Recent increases in computer processing power and improvements in data analysis bring the potential to employ bowel sound computational analysis to improve evaluation of gastrointestinal conditions [2] or feeding status [3, 4]. A number of computerized bowel sound-based monitoring and diagnosis systems have been developed [5, 6]. The development stage of the various technologies varies.

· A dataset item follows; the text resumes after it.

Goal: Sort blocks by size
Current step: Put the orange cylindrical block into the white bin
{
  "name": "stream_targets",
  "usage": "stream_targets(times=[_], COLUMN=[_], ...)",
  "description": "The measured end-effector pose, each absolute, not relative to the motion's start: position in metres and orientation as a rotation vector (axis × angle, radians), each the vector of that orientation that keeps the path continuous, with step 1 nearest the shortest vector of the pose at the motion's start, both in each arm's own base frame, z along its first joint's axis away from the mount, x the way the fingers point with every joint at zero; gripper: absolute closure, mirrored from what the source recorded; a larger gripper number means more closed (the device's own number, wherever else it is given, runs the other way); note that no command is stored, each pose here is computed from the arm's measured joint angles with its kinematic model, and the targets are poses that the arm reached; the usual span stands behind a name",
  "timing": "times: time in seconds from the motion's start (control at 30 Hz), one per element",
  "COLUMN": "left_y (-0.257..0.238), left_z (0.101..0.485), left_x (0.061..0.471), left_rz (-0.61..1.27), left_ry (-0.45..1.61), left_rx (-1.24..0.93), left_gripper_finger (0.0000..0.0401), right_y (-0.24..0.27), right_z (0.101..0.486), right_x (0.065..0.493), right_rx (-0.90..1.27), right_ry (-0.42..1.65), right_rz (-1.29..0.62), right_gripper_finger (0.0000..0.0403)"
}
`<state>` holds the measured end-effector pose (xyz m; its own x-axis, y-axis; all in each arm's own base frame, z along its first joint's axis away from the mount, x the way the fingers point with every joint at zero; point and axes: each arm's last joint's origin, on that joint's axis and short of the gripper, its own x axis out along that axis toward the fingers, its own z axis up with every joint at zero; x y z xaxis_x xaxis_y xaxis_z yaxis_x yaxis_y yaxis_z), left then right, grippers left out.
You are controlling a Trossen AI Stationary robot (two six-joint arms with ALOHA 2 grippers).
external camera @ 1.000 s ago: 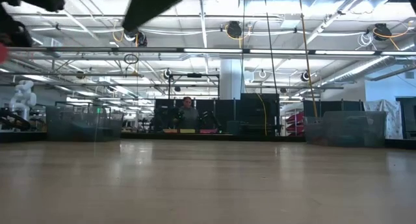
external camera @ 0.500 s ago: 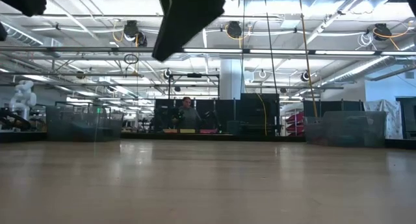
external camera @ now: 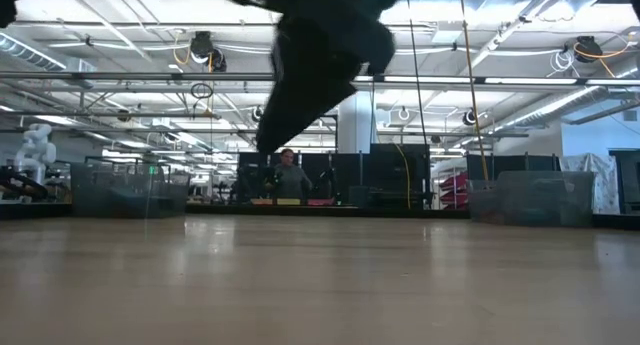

The most advanced appears to be the AbStats® device from GI Logic, which is registered for the USA market and can be used in the prognosis of post-operative ileus [7, 8]. Other research groups have also focused on this important clinical problem [9]. Accurately predicting whether a patient will suffer from ileus after abdominal surgery can prevent complications in those affected, and allows unaffected patients to move through the post-operative feeding stages quickly, freeing up space in hospitals.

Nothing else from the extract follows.